● **TASK DETAILS**:
Search the material below for the word "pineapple". Copy every line where it is found.
··········
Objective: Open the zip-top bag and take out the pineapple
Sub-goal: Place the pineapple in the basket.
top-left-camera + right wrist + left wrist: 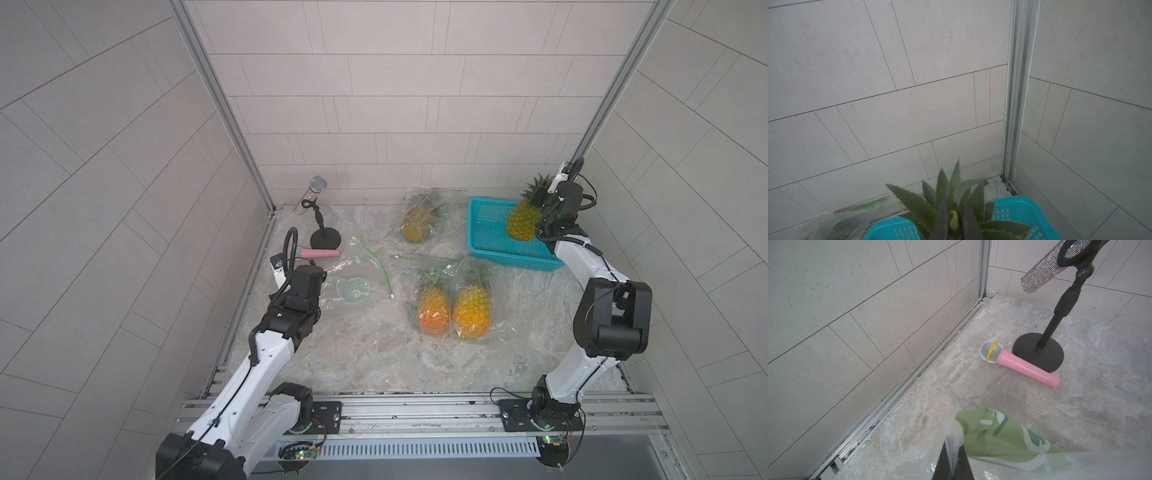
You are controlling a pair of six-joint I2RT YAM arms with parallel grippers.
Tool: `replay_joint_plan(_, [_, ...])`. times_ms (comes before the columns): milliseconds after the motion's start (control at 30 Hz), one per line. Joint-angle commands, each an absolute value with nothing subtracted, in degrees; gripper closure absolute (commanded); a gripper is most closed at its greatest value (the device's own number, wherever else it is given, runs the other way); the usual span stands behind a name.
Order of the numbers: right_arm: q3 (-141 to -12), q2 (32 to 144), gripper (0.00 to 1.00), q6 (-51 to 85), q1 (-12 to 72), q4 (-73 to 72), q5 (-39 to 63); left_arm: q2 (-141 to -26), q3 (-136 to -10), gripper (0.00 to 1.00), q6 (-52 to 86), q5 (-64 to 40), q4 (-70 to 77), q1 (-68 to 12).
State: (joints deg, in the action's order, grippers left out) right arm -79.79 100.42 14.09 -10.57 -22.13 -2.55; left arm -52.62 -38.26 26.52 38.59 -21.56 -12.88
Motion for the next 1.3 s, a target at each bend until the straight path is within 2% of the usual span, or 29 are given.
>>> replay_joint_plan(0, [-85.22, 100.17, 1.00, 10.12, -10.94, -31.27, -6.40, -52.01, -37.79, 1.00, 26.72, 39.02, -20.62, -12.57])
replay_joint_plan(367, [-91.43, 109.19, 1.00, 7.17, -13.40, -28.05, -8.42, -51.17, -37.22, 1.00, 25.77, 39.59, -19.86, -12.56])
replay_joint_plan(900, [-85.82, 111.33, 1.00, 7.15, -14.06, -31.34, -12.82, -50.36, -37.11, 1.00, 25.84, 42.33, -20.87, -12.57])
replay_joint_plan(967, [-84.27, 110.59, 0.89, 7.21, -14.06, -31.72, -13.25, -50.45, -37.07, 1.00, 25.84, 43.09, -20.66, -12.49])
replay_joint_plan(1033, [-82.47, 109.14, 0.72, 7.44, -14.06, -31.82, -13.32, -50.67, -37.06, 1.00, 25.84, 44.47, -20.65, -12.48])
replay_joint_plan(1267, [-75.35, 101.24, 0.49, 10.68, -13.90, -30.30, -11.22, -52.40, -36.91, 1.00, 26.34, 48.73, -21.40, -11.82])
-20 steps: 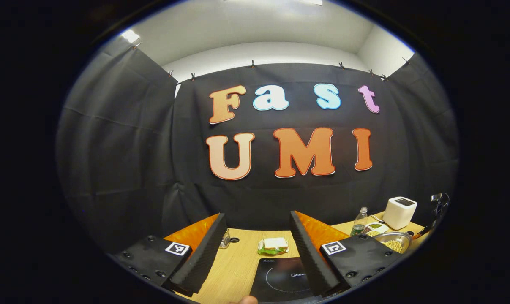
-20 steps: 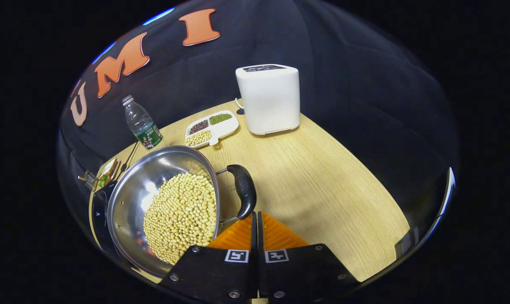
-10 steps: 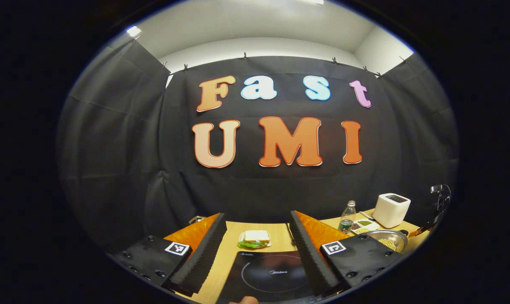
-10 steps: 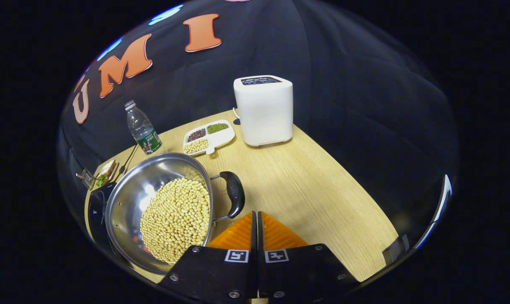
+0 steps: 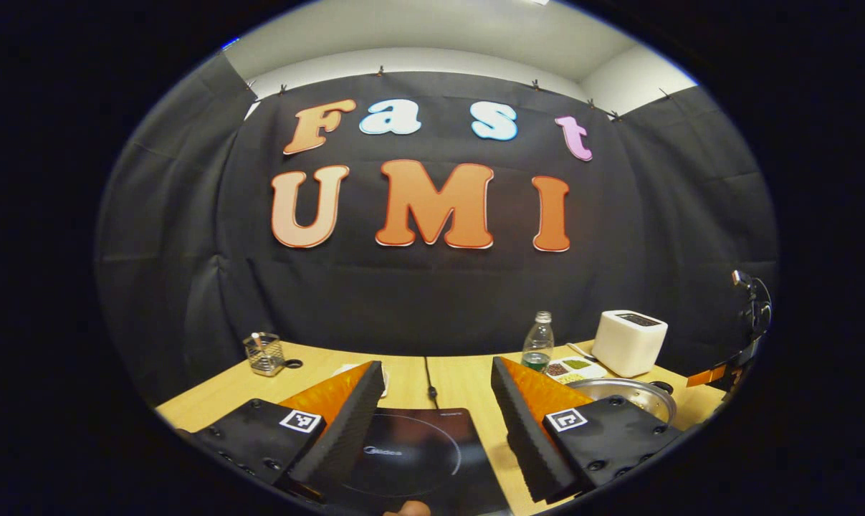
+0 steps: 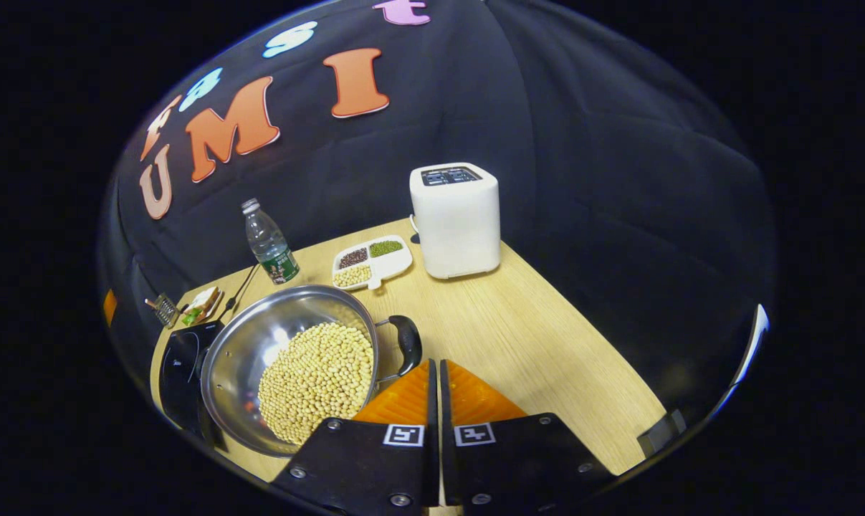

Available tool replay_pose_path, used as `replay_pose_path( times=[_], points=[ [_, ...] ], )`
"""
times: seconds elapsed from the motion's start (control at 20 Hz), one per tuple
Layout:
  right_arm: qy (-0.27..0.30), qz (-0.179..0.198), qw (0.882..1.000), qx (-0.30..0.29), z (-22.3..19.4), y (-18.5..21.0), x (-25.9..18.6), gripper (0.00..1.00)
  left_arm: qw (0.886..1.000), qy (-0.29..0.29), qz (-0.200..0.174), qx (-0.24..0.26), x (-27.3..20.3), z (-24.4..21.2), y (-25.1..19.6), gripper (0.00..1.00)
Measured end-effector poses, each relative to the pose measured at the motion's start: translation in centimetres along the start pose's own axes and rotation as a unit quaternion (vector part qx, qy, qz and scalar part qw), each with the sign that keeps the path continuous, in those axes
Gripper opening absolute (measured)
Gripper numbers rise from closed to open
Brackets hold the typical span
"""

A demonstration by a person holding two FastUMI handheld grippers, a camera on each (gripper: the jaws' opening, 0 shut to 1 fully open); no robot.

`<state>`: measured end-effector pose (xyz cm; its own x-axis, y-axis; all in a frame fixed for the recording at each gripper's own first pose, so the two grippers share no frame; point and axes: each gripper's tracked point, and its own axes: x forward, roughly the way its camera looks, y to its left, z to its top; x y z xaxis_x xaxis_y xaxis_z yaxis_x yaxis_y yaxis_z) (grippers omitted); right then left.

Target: First push the handle of the pot to place it horizontally, then grasp the pot with both hands and set it on the induction cooktop.

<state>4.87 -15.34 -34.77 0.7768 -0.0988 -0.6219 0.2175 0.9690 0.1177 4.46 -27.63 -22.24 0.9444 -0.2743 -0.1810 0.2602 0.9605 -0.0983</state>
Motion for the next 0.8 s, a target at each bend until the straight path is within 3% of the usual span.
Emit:
replay_pose_path(
  times=[0.2,0.3,0.35,0.4,0.65,0.8],
  points=[
    [-0.033,0.034,0.999,-0.012,1.2,1.7,0.1,0.08,0.999,0.013,-0.028,-0.009,2.1,-3.7,-5.1,0.98],
    [-0.046,0.041,0.998,-0.027,1.5,2.2,0.5,0.2,0.999,0.036,-0.036,-0.016,3.1,-5.7,-6.7,0.98],
    [-0.052,0.043,0.997,-0.034,1.7,2.3,0.7,0.31,0.998,0.048,-0.037,-0.021,3.4,-6.7,-7.3,0.98],
    [-0.058,0.044,0.996,-0.041,1.9,2.4,0.9,0.34,0.997,0.058,-0.037,-0.023,4.0,-7.6,-7.5,0.99],
    [-0.071,0.049,0.994,-0.063,2.1,2.9,2.6,0.81,0.994,0.103,-0.035,-0.028,5.4,-11.4,-8.3,0.99],
    [-0.058,0.05,0.995,-0.067,1.6,3.3,4.1,0.92,0.989,0.14,-0.041,-0.033,6.0,-13.9,-9.3,0.99]
  ],
)
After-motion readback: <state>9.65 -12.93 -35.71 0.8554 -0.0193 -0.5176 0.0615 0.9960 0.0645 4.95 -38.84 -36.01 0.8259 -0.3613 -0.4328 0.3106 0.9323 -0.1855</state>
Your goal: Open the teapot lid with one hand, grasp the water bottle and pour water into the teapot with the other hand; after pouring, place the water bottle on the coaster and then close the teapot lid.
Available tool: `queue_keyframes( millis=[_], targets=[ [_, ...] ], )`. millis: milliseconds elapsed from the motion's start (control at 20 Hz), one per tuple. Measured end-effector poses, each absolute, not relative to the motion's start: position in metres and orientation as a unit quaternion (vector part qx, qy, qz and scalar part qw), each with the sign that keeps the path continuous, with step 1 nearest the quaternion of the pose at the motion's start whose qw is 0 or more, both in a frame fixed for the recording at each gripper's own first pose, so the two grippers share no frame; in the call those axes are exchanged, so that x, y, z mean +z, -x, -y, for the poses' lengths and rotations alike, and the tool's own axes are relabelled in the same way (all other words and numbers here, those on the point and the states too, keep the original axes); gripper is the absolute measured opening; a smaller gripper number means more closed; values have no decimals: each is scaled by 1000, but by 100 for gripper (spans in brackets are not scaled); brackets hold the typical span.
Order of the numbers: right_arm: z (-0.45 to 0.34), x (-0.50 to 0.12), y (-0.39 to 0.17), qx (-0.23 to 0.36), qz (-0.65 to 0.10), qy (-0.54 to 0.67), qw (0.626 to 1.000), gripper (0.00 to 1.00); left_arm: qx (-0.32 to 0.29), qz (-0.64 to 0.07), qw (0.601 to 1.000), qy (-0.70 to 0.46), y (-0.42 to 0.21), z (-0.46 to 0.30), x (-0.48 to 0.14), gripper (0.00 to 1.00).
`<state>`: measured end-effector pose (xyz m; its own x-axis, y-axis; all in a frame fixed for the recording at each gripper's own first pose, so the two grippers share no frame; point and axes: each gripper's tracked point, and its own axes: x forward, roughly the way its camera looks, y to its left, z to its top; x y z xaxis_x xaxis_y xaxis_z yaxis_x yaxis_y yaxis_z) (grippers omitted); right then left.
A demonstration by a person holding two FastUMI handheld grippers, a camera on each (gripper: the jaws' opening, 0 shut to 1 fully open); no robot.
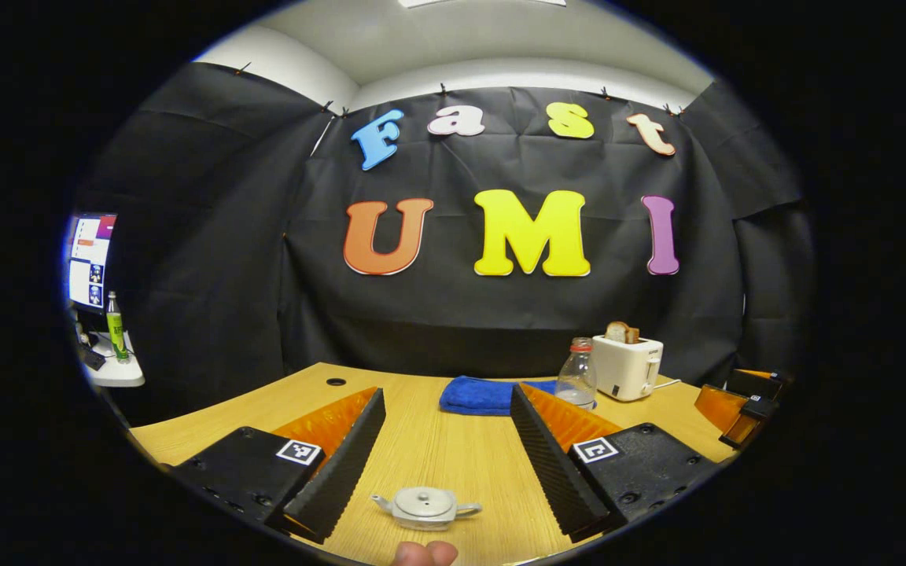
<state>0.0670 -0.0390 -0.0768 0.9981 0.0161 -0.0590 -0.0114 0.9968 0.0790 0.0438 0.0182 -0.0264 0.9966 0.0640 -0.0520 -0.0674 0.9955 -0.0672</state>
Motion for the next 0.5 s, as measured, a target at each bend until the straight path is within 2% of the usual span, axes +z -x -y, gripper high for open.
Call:
queue_keyframes(
  millis=[250, 450, 500],
  targets=[
    [27, -67, -50, 13, -24, -22, 999, 92, 30, -24, 999, 16, -17, -3, -31, 100],
    [20, -50, -39, 26, -16, -3, 1000, 92, 17, -17, 1000, 14, -9, 11, -25, 100],
    [24, -45, -36, 22, -9, -1, 1000, 95, 5, -17, 1000, 12, -8, 19, -24, 100]
  ],
)
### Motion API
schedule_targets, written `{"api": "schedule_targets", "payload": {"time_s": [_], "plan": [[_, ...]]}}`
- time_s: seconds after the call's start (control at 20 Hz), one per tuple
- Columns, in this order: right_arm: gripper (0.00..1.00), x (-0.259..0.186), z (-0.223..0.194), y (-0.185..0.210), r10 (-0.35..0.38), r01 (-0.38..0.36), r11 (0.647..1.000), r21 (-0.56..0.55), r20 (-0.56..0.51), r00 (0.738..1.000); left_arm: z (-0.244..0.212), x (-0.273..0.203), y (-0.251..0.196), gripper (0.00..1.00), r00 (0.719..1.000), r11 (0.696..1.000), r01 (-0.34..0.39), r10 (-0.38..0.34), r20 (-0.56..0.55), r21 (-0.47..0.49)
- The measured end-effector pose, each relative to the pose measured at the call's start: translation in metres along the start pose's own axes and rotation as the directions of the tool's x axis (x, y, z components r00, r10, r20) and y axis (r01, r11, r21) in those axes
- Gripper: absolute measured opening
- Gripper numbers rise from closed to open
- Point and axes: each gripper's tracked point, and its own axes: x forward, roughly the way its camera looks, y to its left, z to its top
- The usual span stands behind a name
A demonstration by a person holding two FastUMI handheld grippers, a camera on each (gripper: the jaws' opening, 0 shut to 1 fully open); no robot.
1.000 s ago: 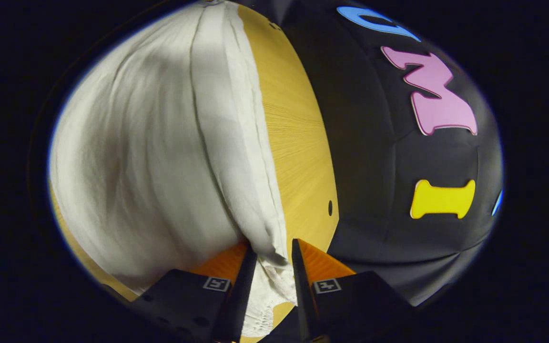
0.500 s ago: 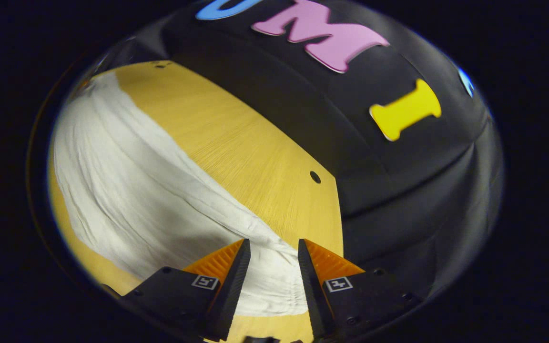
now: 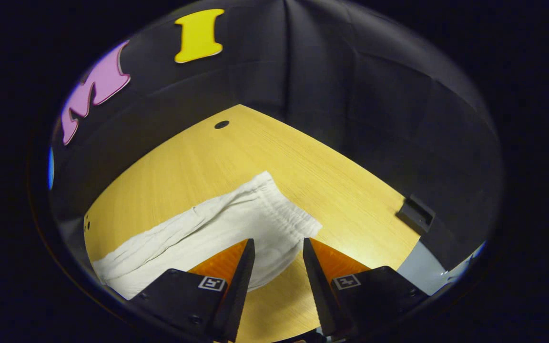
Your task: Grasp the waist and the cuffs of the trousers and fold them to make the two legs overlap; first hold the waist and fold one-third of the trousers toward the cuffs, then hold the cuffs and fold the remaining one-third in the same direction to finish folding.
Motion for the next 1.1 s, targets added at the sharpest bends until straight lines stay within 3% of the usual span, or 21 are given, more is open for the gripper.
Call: {"api": "schedule_targets", "payload": {"time_s": [0.15, 0.4, 0.6, 0.7, 1.0, 1.1], "plan": [[0.66, 0.006, -0.003, -0.003, -0.003, 0.01, 0.984, 0.181, -0.038, 0.999, -0.006, -0.004, 0.001, 0.88, 1.0, 0.999, 0.016, -0.017, -0.013, -0.045], [0.67, 0.023, -0.005, -0.007, -0.017, 0.057, 0.914, 0.401, -0.101, 0.995, -0.02, -0.013, 0.002, 0.88, 0.999, 0.998, 0.036, -0.038, -0.034, -0.06], [0.67, 0.042, -0.002, 0.0, -0.021, 0.087, 0.875, 0.476, -0.143, 0.989, -0.032, -0.023, -0.003, 0.88, 0.997, 0.996, 0.052, -0.056, -0.055, -0.066], [0.68, 0.046, 0.008, 0.011, 0.008, 0.058, 0.852, 0.521, -0.123, 0.992, -0.036, -0.026, -0.004, 0.88, 0.996, 0.996, 0.058, -0.062, -0.06, -0.069], [0.67, 0.058, 0.0, 0.011, -0.043, 0.135, 0.845, 0.517, -0.186, 0.982, -0.04, -0.028, -0.006, 0.88, 0.995, 0.994, 0.068, -0.075, -0.071, -0.089], [0.63, 0.062, 0.0, 0.006, -0.061, 0.14, 0.84, 0.525, -0.165, 0.984, -0.036, -0.031, -0.011, 0.88, 0.991, 0.985, 0.117, -0.125, -0.056, -0.126]]}}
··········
● **THE COMPLETED TASK**:
Objective: Open the zip-top bag and take out the pineapple
Sub-goal: Place the pineapple in the basket.

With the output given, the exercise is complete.